• Directions:
Nothing in the records below should be altered in the copy, although the pictures must be left out.

• The input:
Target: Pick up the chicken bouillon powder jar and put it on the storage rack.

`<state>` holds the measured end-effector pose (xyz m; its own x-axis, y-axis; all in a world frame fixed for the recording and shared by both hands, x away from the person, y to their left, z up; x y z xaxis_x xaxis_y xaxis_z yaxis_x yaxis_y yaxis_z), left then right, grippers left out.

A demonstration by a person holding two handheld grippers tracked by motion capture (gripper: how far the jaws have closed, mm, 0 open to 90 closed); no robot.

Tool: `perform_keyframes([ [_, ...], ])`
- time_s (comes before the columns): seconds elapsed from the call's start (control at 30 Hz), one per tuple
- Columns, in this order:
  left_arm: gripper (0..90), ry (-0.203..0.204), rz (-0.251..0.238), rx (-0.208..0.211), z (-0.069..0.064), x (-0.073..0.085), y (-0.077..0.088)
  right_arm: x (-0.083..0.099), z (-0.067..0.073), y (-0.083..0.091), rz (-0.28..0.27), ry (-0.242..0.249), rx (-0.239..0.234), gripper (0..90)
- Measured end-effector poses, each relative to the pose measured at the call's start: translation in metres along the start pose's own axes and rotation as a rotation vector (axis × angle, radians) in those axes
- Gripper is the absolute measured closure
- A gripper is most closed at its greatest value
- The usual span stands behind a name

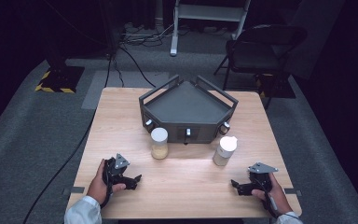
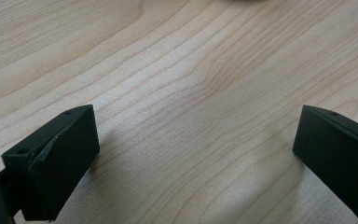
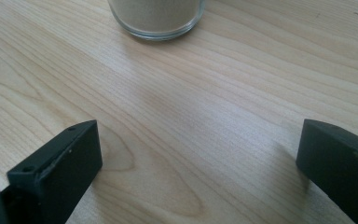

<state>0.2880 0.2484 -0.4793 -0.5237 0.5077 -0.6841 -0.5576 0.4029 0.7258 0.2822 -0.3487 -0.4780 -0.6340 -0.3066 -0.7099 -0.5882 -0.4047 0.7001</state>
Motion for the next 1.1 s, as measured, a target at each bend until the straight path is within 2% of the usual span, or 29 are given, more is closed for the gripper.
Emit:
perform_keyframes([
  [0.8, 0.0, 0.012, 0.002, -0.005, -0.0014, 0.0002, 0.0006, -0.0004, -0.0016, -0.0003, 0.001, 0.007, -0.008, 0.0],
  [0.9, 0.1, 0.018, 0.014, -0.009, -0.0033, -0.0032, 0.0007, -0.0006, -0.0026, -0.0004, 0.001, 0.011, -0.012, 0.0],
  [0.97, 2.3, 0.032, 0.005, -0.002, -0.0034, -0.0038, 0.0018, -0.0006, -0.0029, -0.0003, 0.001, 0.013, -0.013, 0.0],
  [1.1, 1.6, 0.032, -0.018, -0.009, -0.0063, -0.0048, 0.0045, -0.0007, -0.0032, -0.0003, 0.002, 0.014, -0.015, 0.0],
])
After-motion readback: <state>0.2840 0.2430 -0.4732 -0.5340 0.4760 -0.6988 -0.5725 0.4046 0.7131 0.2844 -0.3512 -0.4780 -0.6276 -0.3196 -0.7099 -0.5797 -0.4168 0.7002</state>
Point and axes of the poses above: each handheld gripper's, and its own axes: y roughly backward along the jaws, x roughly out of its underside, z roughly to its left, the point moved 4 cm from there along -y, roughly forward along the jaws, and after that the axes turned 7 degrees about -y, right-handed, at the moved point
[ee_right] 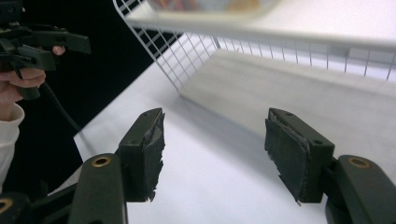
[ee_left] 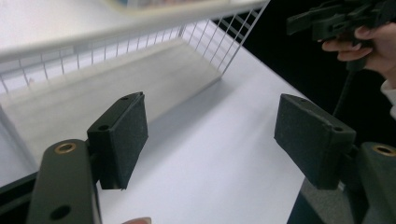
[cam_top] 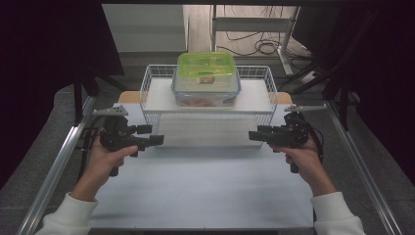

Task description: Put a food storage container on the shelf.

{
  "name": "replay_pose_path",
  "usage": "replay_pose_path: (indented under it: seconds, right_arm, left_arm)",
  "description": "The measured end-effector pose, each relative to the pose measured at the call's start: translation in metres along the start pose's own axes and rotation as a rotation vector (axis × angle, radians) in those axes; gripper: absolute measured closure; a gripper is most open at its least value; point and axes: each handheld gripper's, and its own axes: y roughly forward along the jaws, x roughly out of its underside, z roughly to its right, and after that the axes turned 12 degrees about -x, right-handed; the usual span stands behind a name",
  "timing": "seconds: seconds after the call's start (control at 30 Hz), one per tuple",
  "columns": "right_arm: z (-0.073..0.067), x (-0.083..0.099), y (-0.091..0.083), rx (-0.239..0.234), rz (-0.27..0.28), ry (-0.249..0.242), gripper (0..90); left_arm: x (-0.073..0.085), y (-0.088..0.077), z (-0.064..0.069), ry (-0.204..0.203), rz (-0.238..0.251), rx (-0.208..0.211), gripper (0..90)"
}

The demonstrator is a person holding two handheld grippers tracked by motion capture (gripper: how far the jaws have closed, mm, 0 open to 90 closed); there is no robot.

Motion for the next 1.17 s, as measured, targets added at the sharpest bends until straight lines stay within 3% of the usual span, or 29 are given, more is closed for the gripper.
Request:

• Answer space:
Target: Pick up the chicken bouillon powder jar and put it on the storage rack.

`<state>` holds the measured end-effector pose (xyz m; its own x-axis, y-axis; all in a world frame fixed for the recording and shared by both hands, x away from the person, y to their left, z up; x y z xaxis_x xaxis_y xaxis_z yaxis_x yaxis_y yaxis_z), left then right, grippers left out.

A demonstration by a person holding two handheld grippers tracked by motion capture (gripper: how far the jaws have closed, mm, 0 open to 90 closed); no robot.

Tool: `perform_keyframes([ [_, ...], ])`
- time_s (comes before the columns): seconds elapsed from the call's start (control at 30 Hz), one per tuple
- Columns, in this order:
  left_arm: gripper (0..90), ry (-0.203..0.204), rz (-0.251..0.238), rx (-0.208..0.211), z (-0.069..0.064), x (-0.073..0.085), y (-0.077..0.088)
  right_arm: x (-0.083..0.099), z (-0.067..0.073), y (-0.083..0.091), rz (-0.28..0.27), ry (-0.242..0.249), rx (-0.239..0.234), gripper (0..90)
- Measured end-effector poses, each relative to the pose measured at the call's start: translation in metres along the start pose's own axes and rotation as a rotation vector (axis × angle, radians) in those axes
- Gripper is the absolute measured closure
- A gripper is most closed at its greatest value
- The usual span stands behind a name


<state>0.2880 0.2484 -0.4793 -0.5237 0.5077 -0.6841 -0.5576 0.4029 0.7258 0.2822 -0.3487 -0.4780 -0.6340 -0.3066 -0.7099 -0.5882 -0.4047 0.7001</state>
Motion for the next 1.1 s, as measured, a target at each bend until the straight path is within 2% of the usual span, or 29 are given, more is closed for the gripper.
Emit:
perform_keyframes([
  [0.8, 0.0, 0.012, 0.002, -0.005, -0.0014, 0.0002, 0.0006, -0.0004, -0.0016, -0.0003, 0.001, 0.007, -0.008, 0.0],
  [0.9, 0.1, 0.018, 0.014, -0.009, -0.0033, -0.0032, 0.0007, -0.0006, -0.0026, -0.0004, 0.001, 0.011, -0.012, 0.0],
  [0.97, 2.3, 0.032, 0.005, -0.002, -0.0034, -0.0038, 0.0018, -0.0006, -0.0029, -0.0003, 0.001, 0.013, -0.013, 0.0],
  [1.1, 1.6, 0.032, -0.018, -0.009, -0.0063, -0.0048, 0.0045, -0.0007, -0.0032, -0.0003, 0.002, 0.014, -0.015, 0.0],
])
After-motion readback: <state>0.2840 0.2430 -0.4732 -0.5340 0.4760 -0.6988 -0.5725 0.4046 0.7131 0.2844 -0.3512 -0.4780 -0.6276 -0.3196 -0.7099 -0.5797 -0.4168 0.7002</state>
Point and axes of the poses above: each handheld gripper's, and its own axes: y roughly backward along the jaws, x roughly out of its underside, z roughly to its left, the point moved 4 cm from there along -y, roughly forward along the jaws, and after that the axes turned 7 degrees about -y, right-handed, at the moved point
[ee_right] 
[ee_left] 
[cam_top] 

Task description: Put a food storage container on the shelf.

{
  "name": "replay_pose_path",
  "usage": "replay_pose_path: (indented under it: seconds, right_arm, left_arm)",
  "description": "The measured end-effector pose, each relative to the pose measured at the call's start: translation in metres along the start pose's own axes and rotation as a rotation vector (axis × angle, radians) in those axes; gripper: absolute measured closure; a gripper is most open at its least value; point and axes: each handheld gripper's, and its own axes: y roughly forward along the jaws, x roughly out of its underside, z roughly to its right, and after that the axes turned 12 degrees about -x, right-handed; the usual span stands behind a name",
  "timing": "seconds: seconds after the call's start (control at 30 Hz), one per tuple",
  "columns": "right_arm: z (-0.073..0.067), x (-0.083..0.099), y (-0.091..0.083), rx (-0.239..0.234), rz (-0.27..0.28), ry (-0.249..0.242), gripper (0..90); left_arm: x (-0.073..0.085), y (-0.088..0.077), z (-0.064..0.069), ry (-0.204..0.203), rz (-0.238..0.251), rx (-0.208..0.211), gripper (0..90)"
}

The demonstrator is a person holding two handheld grippers tracked by motion capture (gripper: how far the jaws have closed, mm, 0 open to 90 closed); there is no robot.

Motion for the next 1.17 s, as measured, targets added at the sharpest bends until straight lines stay within 3% of the usual span, or 29 are given, more is closed for the gripper.
Request:

This exercise has now been completed.